--- WHAT YOU HAVE TO DO ---
Print out the whole listing below exactly as it is written.

--- INPUT DATA ---
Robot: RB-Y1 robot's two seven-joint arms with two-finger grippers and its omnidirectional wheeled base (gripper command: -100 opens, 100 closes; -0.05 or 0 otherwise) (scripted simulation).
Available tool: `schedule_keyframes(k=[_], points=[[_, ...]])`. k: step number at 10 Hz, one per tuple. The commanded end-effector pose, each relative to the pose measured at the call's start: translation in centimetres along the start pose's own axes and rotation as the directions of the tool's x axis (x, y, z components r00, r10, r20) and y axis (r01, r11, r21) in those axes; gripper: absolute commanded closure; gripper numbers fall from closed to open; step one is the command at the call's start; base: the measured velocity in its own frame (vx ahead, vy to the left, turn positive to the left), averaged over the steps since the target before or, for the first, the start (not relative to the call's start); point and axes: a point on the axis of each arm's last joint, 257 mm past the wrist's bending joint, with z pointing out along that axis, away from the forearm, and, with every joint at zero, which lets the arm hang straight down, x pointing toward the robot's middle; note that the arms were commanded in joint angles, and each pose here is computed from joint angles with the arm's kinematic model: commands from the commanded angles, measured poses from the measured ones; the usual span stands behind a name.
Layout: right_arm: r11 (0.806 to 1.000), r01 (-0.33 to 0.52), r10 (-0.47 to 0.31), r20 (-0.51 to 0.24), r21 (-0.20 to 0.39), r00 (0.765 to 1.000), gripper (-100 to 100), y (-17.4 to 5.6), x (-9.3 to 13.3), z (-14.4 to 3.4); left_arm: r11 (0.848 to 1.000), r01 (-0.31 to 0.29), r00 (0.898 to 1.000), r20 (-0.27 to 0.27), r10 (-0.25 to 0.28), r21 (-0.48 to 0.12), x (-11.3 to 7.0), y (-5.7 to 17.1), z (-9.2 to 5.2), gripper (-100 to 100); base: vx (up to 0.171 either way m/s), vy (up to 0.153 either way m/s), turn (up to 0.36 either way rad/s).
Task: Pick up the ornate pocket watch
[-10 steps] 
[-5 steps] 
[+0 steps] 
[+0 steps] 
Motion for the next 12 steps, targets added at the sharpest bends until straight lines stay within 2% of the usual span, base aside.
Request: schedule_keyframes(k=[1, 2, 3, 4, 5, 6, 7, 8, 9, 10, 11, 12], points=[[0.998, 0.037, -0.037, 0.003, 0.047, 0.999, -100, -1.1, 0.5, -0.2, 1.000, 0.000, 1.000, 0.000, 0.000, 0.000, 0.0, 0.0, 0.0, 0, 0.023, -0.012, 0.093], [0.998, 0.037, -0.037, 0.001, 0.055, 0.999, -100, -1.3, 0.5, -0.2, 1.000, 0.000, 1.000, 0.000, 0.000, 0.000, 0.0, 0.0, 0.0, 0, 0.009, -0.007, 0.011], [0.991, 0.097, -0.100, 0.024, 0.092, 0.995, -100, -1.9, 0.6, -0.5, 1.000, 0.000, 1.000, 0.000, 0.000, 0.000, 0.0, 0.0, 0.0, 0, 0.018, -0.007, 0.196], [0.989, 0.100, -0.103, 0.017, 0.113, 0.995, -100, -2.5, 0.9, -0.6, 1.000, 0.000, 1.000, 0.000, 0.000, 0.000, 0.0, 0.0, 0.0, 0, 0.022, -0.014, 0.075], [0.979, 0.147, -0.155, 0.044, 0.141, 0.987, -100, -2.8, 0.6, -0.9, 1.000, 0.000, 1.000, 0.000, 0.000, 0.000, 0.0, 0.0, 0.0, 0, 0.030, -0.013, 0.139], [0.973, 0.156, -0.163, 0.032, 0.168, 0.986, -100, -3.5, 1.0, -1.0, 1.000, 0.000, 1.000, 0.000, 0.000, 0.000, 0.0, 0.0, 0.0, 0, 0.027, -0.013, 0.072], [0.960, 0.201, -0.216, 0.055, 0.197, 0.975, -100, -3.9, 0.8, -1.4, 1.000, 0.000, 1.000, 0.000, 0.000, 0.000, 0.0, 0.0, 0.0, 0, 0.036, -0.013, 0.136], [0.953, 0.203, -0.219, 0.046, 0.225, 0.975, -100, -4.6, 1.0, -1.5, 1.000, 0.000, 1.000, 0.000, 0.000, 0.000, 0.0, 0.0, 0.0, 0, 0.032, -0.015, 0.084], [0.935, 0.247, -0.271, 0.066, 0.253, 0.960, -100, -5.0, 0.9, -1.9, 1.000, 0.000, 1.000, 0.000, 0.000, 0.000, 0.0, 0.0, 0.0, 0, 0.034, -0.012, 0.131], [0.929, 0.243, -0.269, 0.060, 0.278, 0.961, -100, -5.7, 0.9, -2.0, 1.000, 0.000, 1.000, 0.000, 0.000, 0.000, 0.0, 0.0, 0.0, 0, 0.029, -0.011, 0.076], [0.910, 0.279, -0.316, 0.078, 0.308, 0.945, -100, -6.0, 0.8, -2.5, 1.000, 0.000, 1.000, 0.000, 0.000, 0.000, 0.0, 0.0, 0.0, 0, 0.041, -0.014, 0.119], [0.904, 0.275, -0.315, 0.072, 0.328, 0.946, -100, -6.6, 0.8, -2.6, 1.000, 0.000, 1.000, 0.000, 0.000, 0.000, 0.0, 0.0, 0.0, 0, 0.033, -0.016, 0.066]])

--- RESPONSE TO THE TASK ---
Robot: RB-Y1 robot's two seven-joint arms with two-finger grippers and its omnidirectional wheeled base (gripper command: -100 opens, 100 closes; -0.05 or 0 otherwise) (scripted simulation).
Available tool: `schedule_keyframes(k=[_], points=[[_, ...]])`. k: step number at 10 Hz, one per tuple. The commanded end-effector pose, each relative to the pose measured at the call's start: translation in centimetres along the start pose's own axes and rotation as the directions of the tool's x axis (x, y, z components r00, r10, r20) and y axis (r01, r11, r21) in those axes; gripper: absolute commanded closure; gripper numbers fall from closed to open; step one is the command at the call's start; base: the measured velocity in its own frame (vx ahead, vy to the left, turn positive to the left), averaged over the steps since the target before or, for the first, the start (not relative to the call's start); point and axes: a point on the axis of each arm's last joint, 257 mm past the wrist's bending joint, with z pointing out along that axis, away from the forearm, and, with every joint at zero, which lets the arm hang straight down, x pointing toward the robot's middle; note that the arms were commanded in joint angles, and each pose here is computed from joint angles with the arm's kinematic model: commands from the commanded angles, measured poses from the measured ones; the usual span stands behind a name.
Layout: right_arm: r11 (0.806 to 1.000), r01 (-0.33 to 0.52), r10 (-0.47 to 0.31), r20 (-0.51 to 0.24), r21 (-0.20 to 0.39), r00 (0.765 to 1.000), gripper (-100 to 100), y (-17.4 to 5.6), x (-9.3 to 13.3), z (-14.4 to 3.4); left_arm: r11 (0.848 to 1.000), r01 (-0.31 to 0.29), r00 (0.898 to 1.000), r20 (-0.27 to 0.27), r10 (-0.25 to 0.28), r21 (-0.48 to 0.12), x (-11.3 to 7.0), y (-5.7 to 17.1), z (-9.2 to 5.2), gripper (-100 to 100); base: vx (up to 0.171 either way m/s), vy (up to 0.153 either way m/s), turn (up to 0.36 either way rad/s).
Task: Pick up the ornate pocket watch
[-10 steps] 
[-5 steps] 
[+0 steps] 
[+0 steps] 
Motion for the next 12 steps, targets added at the sharpest bends until straight lines stay within 2% of the usual span, base aside.
Request: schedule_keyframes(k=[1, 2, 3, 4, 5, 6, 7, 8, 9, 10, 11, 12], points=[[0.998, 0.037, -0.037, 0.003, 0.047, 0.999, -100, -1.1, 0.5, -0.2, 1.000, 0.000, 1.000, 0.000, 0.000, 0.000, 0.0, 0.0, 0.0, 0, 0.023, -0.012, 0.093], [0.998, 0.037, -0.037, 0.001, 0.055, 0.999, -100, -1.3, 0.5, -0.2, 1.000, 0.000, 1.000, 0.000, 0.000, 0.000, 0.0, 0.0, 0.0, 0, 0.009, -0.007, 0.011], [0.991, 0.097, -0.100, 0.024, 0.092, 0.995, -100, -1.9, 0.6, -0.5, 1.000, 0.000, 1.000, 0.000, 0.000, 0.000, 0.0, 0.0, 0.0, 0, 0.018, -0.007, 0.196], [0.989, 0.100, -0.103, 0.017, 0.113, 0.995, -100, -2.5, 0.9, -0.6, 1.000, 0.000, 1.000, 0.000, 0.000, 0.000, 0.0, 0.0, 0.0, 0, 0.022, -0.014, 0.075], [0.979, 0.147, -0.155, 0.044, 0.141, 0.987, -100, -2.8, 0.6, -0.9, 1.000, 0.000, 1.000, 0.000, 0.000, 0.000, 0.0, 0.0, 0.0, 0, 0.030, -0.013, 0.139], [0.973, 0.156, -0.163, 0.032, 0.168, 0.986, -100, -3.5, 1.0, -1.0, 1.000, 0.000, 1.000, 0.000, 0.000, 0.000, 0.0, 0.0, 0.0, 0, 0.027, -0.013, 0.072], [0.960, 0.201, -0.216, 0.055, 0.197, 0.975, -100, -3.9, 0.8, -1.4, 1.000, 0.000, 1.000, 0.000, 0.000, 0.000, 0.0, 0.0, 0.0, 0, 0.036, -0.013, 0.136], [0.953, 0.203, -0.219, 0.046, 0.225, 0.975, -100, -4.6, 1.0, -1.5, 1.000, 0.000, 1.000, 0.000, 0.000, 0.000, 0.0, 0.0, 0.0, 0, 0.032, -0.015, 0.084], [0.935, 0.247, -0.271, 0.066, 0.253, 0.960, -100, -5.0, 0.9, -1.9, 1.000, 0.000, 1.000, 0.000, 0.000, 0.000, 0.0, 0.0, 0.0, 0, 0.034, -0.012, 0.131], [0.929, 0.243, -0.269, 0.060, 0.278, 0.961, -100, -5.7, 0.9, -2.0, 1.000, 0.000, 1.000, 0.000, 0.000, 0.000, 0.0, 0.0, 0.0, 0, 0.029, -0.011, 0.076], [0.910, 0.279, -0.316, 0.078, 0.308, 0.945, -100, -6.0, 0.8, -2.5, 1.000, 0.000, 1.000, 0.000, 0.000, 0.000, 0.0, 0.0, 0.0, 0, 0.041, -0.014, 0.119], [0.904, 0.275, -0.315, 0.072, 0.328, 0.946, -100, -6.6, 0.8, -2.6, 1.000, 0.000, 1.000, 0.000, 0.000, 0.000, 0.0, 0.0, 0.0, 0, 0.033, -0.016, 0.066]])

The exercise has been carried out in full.